I’m starting to understand the flow of our week much better now. It’s being built like a Belgian waffle with the extra toppings. First we started with the base layer which was the tour of the city center and our lecture to understand the media landscape of Belgium. Next up we got the scoops of ice cream which were our visits to the International Press Center and the European Parliament Visitors Center. Now we are loading on the toppings with our visit to the U.S. – European Media Hub and the U.S. Embassy to Belgium’s Office of Public Diplomacy. I don’t know for sure when the culminating whipped cream topping will occur, but my waffle has gotten pretty full. Its manageable though, and each visit has led me to overall better understanding of governmental operations in Europe and the U.S., and media’s role in communicating with the public.

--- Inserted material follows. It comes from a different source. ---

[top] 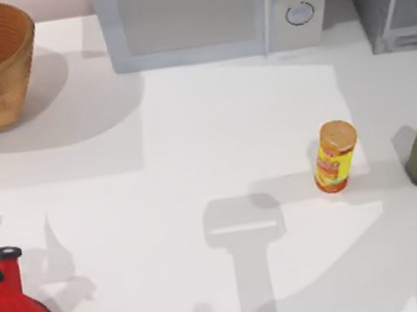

The U.S. European Media Hub and Office of Public Diplomacy have opened my eyes to the public affairs missions of the U.S. Federal Government. I learned the Media Hub provides regional support for embassies in the European region by offering video and radio services for the embassies, public affairs and policy officers needing to communicate the U.S. mission to Belgium. In addition to the European Hub in Belgium, there are media hubs located in Tokyo, Miami, Africa, London, and Dubai. Each Media Hub has different capabilities and skill-sets on hand but uses their resources to prepare videos and other communications on behalf of the State Department.
A foreign service officer serves as the director of the Office of Public Diplomacy (PD) and their staff has an important role in shaping and delivering messages to the media. PD’s key mission is to provide bilateral support by telling the U.S.’s story in Belgium to journalist with local and regional media interests. The office focuses primarily on journalists in all three regions of Belgium and works closely with the Ambassador to communicate the messages that are most important to the mission. Using press releases, press conferences, interviews, publications, social media, and other tools in their toolkit, the PD office is essentially the communications department and public relations functions of the U.S. Embassy in Belgium.
To answer my original question, I don’t really see a difference in public affairs and public relations with the exception of a few minor nuances. In both fields communication professionals are working toward the mission of the institution, organization, or corporation they are representing by using the media to target messages toward their publics. Public affairs is the governmental side of communicating with publics. While PR focuses more on communicating for business stakeholders and customers.
Sorry, there are no photos today. The embassy is pretty tight with security, as should be expected.